配偶者が不倫・浮気を知りえてから3年以内であれば問題はありません。
□まだ離婚に至っていない。
まだ結婚生活は継続されていて、今後も離婚の計画はないというような場合は、慰謝料は減額されます。

ある探偵事務所のサイトを見てみると不倫浮気の兆候について書かれていました。
□「仕事が忙しい」と帰宅が遅くなった。
休日出勤が増えた。
□夫婦間の会話が減ってきた。
□帰宅するとすぐに風呂に入る。
□家の中では携帯の電源を切っている。
または携帯を隠している。
□携帯の受信・発信履歴が消滅している。
□目線を合わせなくなった。
□妻の名前を呼び間違えた。
□何となく浮気をしているようだ。
「こんな兆候に気付いたら探偵社へどうぞ」とあった。
「帰宅するとすぐに風呂に入る」とか「妻の名前を呼び間違えた」とか「目線を合わせなくなった」と聞くと、その後の修羅場を想像して冷や汗をかいている人もいるのではないでしょうか。
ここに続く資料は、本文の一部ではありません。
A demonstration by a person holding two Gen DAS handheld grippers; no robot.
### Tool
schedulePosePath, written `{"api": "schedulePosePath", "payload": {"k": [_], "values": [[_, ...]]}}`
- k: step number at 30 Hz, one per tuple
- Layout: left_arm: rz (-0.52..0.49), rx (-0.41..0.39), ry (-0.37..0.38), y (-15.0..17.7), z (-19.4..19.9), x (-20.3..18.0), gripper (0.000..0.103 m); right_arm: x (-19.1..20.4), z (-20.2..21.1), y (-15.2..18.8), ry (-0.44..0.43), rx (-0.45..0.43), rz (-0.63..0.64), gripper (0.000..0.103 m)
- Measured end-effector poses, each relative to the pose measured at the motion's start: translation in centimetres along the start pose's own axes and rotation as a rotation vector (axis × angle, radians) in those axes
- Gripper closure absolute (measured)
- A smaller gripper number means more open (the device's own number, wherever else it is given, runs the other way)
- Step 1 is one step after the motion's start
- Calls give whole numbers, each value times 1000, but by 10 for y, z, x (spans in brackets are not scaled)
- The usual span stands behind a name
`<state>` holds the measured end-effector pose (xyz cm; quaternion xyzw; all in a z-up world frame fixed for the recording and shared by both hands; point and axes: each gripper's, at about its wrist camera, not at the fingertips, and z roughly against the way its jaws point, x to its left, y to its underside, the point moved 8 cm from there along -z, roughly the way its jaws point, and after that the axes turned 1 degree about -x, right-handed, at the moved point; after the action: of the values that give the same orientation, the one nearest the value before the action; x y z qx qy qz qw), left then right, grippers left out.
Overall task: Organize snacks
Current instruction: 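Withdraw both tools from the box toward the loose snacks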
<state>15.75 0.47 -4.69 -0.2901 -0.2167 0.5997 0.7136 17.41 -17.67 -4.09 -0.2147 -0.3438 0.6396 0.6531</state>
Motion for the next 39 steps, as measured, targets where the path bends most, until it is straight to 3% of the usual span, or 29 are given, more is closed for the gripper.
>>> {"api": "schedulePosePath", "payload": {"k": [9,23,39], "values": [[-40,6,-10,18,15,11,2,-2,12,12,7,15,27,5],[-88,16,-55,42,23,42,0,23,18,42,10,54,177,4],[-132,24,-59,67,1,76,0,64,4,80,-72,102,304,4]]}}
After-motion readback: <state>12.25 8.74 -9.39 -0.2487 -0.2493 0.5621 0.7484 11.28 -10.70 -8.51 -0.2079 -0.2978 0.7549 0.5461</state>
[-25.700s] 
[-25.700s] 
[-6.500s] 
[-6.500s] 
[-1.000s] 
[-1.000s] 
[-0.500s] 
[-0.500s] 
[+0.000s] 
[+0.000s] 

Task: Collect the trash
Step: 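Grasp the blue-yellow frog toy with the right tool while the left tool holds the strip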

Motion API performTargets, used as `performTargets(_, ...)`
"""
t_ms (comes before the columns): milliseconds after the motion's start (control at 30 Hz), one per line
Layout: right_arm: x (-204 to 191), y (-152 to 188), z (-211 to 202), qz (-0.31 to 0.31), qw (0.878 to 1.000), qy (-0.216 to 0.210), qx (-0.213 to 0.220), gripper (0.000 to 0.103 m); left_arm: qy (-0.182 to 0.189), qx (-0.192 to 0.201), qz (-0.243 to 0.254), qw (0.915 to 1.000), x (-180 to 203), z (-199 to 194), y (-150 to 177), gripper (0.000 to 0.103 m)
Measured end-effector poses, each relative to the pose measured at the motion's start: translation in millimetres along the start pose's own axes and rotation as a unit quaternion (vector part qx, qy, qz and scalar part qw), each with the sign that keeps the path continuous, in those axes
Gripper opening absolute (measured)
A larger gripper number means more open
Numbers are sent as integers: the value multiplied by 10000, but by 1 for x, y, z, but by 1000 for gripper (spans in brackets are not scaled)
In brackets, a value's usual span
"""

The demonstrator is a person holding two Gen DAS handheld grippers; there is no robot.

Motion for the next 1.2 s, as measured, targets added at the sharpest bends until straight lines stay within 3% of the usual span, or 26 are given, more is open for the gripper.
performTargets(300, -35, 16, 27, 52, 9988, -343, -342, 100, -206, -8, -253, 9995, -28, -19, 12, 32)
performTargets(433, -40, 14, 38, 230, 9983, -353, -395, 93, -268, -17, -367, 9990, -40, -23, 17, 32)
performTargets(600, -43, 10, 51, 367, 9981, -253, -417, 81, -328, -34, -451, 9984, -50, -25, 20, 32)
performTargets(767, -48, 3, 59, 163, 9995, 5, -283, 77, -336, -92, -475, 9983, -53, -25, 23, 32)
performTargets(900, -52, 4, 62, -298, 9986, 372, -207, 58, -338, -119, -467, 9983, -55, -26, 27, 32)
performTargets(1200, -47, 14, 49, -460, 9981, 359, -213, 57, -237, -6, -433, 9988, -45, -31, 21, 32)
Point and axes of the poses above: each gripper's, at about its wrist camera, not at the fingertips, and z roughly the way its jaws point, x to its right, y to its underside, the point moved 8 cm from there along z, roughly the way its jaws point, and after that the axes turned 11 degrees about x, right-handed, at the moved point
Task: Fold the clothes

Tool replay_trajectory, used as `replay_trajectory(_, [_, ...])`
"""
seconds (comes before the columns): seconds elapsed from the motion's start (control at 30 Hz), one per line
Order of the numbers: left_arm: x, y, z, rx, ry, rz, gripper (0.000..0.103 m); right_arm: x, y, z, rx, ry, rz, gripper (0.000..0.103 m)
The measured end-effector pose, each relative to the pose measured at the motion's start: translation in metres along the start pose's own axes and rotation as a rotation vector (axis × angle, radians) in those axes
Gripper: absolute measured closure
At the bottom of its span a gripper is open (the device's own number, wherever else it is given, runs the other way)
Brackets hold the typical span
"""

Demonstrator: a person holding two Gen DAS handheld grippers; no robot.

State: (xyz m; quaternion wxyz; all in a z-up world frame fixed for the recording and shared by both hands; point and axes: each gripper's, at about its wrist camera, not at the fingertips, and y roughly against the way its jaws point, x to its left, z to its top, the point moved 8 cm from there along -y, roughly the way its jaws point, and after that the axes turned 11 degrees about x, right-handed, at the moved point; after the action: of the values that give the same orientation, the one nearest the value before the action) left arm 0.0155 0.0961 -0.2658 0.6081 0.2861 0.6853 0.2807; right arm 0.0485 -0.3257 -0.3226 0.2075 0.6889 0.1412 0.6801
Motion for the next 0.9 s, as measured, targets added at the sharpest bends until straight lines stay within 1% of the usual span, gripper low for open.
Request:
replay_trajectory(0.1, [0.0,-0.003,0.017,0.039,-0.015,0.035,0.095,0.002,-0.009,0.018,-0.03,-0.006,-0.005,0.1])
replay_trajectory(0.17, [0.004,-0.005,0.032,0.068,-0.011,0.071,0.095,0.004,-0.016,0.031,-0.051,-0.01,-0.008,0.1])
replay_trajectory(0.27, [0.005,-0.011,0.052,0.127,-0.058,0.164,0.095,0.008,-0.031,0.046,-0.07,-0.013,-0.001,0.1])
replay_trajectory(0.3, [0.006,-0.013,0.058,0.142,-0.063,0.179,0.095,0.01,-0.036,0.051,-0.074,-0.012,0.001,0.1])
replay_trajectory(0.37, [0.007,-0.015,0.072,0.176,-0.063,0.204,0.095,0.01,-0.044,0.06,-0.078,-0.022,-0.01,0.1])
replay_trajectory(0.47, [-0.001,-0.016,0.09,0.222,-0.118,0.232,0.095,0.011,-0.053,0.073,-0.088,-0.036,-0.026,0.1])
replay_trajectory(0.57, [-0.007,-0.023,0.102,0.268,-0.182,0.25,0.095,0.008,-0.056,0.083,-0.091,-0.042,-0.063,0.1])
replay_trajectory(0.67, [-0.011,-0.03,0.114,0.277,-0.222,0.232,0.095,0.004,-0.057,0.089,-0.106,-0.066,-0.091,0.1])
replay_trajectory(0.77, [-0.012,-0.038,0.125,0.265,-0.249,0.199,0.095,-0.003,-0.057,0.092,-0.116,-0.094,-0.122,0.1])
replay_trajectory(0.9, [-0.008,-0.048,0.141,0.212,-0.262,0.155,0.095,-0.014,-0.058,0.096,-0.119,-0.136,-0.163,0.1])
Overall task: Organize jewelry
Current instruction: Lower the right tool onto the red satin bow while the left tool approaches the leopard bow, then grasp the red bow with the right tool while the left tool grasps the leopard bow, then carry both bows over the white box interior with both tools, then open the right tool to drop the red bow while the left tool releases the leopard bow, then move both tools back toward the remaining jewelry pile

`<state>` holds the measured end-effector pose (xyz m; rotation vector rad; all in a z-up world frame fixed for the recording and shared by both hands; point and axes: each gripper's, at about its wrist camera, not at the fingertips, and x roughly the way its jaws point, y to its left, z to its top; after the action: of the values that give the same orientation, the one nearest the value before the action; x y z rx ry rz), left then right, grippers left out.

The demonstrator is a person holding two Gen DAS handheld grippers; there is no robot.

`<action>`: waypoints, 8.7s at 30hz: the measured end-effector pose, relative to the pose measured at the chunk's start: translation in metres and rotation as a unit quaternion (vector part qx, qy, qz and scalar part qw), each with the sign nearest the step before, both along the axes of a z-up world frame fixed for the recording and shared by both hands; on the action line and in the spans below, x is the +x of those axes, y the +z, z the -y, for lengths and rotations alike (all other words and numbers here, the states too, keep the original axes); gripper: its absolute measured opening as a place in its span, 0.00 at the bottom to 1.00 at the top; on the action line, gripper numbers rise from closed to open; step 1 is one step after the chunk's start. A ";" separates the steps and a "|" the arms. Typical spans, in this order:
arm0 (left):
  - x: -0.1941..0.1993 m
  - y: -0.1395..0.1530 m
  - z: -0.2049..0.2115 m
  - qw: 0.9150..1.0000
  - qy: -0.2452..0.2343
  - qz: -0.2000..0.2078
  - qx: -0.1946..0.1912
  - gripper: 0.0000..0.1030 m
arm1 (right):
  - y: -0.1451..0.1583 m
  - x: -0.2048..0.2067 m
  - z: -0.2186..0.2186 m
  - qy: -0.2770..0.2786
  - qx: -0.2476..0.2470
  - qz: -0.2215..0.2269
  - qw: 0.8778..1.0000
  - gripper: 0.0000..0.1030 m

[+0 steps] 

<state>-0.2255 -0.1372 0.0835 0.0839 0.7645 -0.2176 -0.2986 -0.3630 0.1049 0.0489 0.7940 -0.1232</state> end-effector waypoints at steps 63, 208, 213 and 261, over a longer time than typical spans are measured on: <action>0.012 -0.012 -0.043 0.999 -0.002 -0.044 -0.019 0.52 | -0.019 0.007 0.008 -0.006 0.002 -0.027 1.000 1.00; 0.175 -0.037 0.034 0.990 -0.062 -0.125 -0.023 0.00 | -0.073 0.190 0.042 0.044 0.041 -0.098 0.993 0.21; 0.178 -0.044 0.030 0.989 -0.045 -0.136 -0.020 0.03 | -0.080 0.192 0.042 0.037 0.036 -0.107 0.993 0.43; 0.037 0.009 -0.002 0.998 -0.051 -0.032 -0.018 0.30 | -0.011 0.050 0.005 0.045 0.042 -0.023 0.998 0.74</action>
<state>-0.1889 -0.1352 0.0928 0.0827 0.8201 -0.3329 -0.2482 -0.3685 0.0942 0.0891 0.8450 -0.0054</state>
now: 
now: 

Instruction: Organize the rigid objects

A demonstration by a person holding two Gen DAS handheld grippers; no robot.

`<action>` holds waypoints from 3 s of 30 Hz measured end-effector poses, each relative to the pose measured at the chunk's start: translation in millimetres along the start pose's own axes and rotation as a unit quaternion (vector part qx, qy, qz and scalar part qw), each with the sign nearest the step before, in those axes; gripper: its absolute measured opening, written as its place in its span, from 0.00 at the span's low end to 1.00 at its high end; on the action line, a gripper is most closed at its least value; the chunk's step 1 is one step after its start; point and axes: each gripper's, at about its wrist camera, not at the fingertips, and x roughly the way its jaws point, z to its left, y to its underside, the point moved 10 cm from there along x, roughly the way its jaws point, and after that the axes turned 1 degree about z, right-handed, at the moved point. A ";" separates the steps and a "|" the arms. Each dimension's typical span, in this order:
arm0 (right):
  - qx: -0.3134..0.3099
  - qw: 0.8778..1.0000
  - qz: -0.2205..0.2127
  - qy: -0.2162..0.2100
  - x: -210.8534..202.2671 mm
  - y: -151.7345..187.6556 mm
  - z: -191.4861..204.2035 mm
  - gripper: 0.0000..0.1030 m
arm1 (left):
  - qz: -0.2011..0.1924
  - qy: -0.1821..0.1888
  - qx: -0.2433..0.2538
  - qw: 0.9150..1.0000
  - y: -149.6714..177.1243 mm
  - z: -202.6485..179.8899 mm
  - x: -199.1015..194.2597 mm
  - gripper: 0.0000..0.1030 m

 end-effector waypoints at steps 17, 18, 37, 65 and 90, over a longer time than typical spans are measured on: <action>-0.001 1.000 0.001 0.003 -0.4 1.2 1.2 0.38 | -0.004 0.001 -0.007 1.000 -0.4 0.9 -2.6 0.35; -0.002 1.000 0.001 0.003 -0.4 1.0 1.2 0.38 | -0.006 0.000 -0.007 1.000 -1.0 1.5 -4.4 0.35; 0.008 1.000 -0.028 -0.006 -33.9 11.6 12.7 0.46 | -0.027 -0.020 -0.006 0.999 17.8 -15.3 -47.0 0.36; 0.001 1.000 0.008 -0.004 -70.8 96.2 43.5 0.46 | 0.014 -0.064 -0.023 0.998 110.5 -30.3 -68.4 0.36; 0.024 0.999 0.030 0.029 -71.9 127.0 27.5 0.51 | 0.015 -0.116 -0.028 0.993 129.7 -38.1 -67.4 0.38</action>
次は単身赴任の配偶者の不倫・浮気の見つけ方という項目。
□休暇があっても会おうとしない。
□会っても様子が落ち着かない。
□女の勘で「女がいる」ようだ。
これらの項目を眺めていると、「すねに傷持つ亭主」の悲哀が見えてきそうです。

不倫と浮気の区別について解説しているサイトもあります。
それによると浮気とは、本命の恋人と交際しながら、本命の恋人には無断でほかの異性と交際すること、とあります。
なんともうらやましいような解説ですが、本命をキープしながら、あっちこっちと食い散らかしている様子が伺えます。
「やっぱりもとの鞘に戻った、めでたしめでたし」とはいかないような気がするのですが。
不倫とは配偶者がいながら、配偶者以外の異性と恋愛し体の関係を持つこと、または配偶者のいない男女が配偶者のいる男女と恋愛関係にあること、とあります。
不倫の場合は結婚がキーワードになるようです。

不倫という定義付けは明確ですが、浮気はそんなに明確ではありません。
「キスはどうだ」とか「セックスしたら浮気」とかかまびすしいところがあります。
ホワイトハウス執務室で、元大統領との不適切な関係として話題になった、「実習生との愛の交換劇」、元大統領はM嬢の局部に葉巻を差し込んで、それを吸った。「いい味だ」と言ったとか言わなかったとか、葉巻ならばセックスではないのかどうか。当時議論が巻き起こりました。

「三年目の浮気ぐらい大目に見ろよ」という歌が流行りました。
誰でも「隣の芝生」は気になるものです。
「わき目も振らず一心不乱に妻だけを」というのも夏場でなくとも、暑苦しいものです。
不倫・浮気が発覚するまでは「推定無罪」なので、発覚しなければいいわけです。
万が一、発覚したら潔く認め、どこかの国にするように「謝罪と賠償」を負わなければなりません。